Course Specifications for
CS 388 Natural Language Processing
-
When & Where: Fall 2008, MW 2:00-3:30PM, PAR 1
-
Unique Number: 55848
-
Professor: Ray Mooney, CSA
1.102, 471-9558, mooney@cs.utexas.edu
-
Office Hours: Tu, Th 10-11 AM or by appointment
-
Teaching Assistant (TA):
Joseph Reisinger
-
TA Office Hours:
Mon, Fri 3:30-4:30PM, CSA 1.112
- Class Email Alias: cs388@cs.utexas.edu
-
Prerequisites: Basic knowledge of formal-language/automata
theory (i.e. regular and context-free grammars), artificial intelligence
(i.e. search, logic, and knowledge representation), and Java Programming.
Knowledge of machine learning will be extremely useful but not strictly
necessary.
-
Textbook :
Jurafsky and Martin,
SPEECH and LANGUAGE PROCESSING: An Introduction to Natural Language
Processing, Computational Linguistics, and Speech Recognition, Second
Edition, McGraw Hill, 2008.
-
Recommended Supplementary Text:
Manning and Schütze,
Foundations of Statistical Natural Language Processing,
MIT Press. Cambridge, MA: May 1999.
Course Overview
The intent of the course is to present a fairly broad graduate-level
introduction to Natural Language Processing (NLP, a.k.a. comptuational
linguistics), the study of computing systems that can process, understand, or
communicate in human language. The primary focus of the course will be on
understanding various NLP tasks as listed on the course
syllabus, algorithms for effectively solving these problems, and methods
for evaluating their performance. There will be a focus on statistical
learning algorithms that train on (annotated) text corpora to automatically
acquire the knowledge needed to perform the task. Class lectures will discuss
general issues as well as present abstract algorithms.

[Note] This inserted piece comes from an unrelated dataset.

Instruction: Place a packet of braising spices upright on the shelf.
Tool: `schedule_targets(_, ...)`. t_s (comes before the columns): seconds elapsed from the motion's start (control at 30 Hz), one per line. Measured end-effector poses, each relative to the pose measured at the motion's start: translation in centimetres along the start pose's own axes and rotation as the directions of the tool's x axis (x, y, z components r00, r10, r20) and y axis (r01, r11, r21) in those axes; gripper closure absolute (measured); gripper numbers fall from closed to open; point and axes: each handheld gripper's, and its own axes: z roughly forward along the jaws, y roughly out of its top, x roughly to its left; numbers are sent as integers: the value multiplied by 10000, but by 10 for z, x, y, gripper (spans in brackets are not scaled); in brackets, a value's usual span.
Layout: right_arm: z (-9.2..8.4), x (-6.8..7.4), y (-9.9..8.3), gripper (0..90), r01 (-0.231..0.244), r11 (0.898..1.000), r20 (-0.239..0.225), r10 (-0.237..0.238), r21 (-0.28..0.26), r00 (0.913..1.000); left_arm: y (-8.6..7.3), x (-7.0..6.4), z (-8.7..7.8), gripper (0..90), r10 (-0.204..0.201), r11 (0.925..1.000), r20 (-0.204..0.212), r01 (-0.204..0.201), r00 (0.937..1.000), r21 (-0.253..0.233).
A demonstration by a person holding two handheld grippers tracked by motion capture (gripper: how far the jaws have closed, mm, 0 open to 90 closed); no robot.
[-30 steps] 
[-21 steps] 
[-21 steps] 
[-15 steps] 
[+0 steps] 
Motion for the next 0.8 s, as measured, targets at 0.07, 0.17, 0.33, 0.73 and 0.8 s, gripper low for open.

Implemented versions of
some of the algorithms will be provided in order to give a feel for how the
systems discussed in class "really work" and allow for extensions and
experimentation as part of the course projects.

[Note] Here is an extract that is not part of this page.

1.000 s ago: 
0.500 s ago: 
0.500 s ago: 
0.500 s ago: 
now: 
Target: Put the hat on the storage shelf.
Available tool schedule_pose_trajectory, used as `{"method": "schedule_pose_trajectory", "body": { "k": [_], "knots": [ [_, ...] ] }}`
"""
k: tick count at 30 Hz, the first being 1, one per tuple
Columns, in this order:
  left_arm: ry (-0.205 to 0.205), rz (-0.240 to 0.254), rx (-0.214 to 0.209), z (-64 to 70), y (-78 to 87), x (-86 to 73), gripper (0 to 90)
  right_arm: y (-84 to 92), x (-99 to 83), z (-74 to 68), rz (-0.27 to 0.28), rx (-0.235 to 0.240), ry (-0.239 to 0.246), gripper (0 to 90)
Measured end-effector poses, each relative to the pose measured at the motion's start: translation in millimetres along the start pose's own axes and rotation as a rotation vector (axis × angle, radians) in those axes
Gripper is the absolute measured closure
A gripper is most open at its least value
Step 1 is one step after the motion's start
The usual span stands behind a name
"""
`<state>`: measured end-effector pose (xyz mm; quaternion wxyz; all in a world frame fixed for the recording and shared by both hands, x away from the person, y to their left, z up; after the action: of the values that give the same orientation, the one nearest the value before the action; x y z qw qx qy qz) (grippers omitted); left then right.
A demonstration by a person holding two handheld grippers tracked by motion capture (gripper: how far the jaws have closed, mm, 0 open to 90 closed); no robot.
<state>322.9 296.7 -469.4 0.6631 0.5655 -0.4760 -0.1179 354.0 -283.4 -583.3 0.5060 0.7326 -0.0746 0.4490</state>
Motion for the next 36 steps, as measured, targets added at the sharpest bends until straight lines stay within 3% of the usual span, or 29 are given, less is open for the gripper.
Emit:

Course Requirements and Grading
Chapters from the text and a few other readings will be assigned throughout the
semester, and the reading should be done before the corresponding class.
Copies of the class lecture slides (in Powerpoint) will be available on the
course home page. There will be about four homework
assignments (about one every two to three weeks early on) as well as a final
research project.
The homework assignments will be a mix of problem solving and programming
assignments. All programming assignments will be in Java.

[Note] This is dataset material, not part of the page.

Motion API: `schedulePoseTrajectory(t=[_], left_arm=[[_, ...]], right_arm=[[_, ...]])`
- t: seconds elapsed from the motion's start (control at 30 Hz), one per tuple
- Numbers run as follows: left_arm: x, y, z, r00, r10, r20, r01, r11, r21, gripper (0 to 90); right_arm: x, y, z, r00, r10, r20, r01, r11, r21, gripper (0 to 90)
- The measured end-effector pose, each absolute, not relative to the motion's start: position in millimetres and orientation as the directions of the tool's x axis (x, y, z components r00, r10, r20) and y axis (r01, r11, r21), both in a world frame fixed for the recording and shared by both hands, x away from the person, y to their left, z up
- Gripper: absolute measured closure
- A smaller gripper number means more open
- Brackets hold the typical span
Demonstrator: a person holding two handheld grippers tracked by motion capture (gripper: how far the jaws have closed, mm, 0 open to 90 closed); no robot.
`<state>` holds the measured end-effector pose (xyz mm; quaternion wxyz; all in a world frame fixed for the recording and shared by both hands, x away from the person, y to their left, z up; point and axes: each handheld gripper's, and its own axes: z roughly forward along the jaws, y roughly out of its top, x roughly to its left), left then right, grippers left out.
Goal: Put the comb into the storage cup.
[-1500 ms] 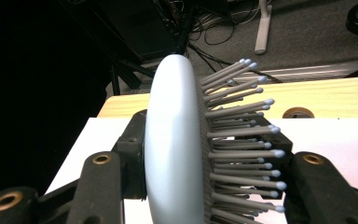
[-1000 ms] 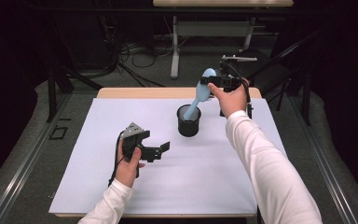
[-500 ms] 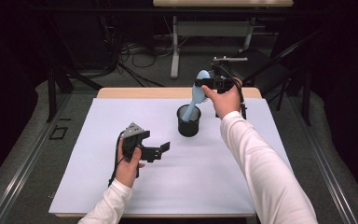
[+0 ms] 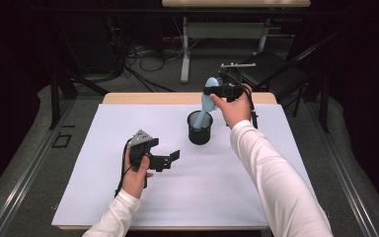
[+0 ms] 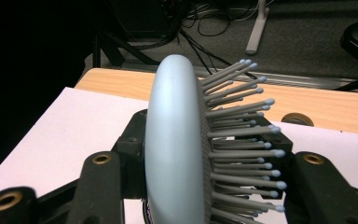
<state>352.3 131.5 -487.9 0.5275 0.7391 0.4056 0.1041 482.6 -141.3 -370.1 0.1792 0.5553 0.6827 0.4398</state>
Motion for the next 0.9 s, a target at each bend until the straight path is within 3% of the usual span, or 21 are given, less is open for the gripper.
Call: schedulePoseTrajectory(t=[0.9], left_arm=[[353, 132, -488, 0.648, 0.711, -0.273, 0.491, -0.115, 0.864, 0.5]], right_arm=[[483, -128, -384, -0.347, 0.92, 0.181, 0.586, 0.062, 0.808, 47.9]])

If you do not know Java, you will need to
learn it on your own. You can use your student account on the department
workstations or any other Java platform available to you (however, we will only
provide support for running on departmental Unix machines). If you are not a
CS student and need a temporary department account, apply on the web
here.
The final project can be a more ambitious experiment or enhancement involving
an existing NLP system or a new system implementation. In either case, the
implementation and/or experiments should be accompanied by a short paper (about
6 to 7 single-spaced pages) describing the project. A list of suggested
projects as well as an outline for the project report will be available later
on the course home page. About half-way through the
semester you will be asked to submit a one-page project proposal.
Late Submission and Cheating Policies
Homework assignments should be completed independently by each student
and any program code should always be appropriately commented. Assignments are
due at the beginning of class on the due date. Be sure to hand in assignments
on time, late penalties are a loss of a percentage of the original overall
points for the assignment: 1 Day: 15%, 2 Days: 40%; 3 Days: 75%; past 3 days:
100%. A day is a 24 hour period starting at the beginning of class and
includes all weekend days and holidays.
The preference is for individual final projects from each student; however,
larger projects done by pairs of students are possible with approval of the
instructor.
Read the department's academic policy page at
http://www.cs.utexas.edu/users/ear/CodeOfConduct.html. Students who
demonstrably violate the Academic Honesty policy will receive a failing grade
in the class.
Final Grade
The final grade will be computed as follows:
60% Homeworks
33% Final Project
7% Class Participation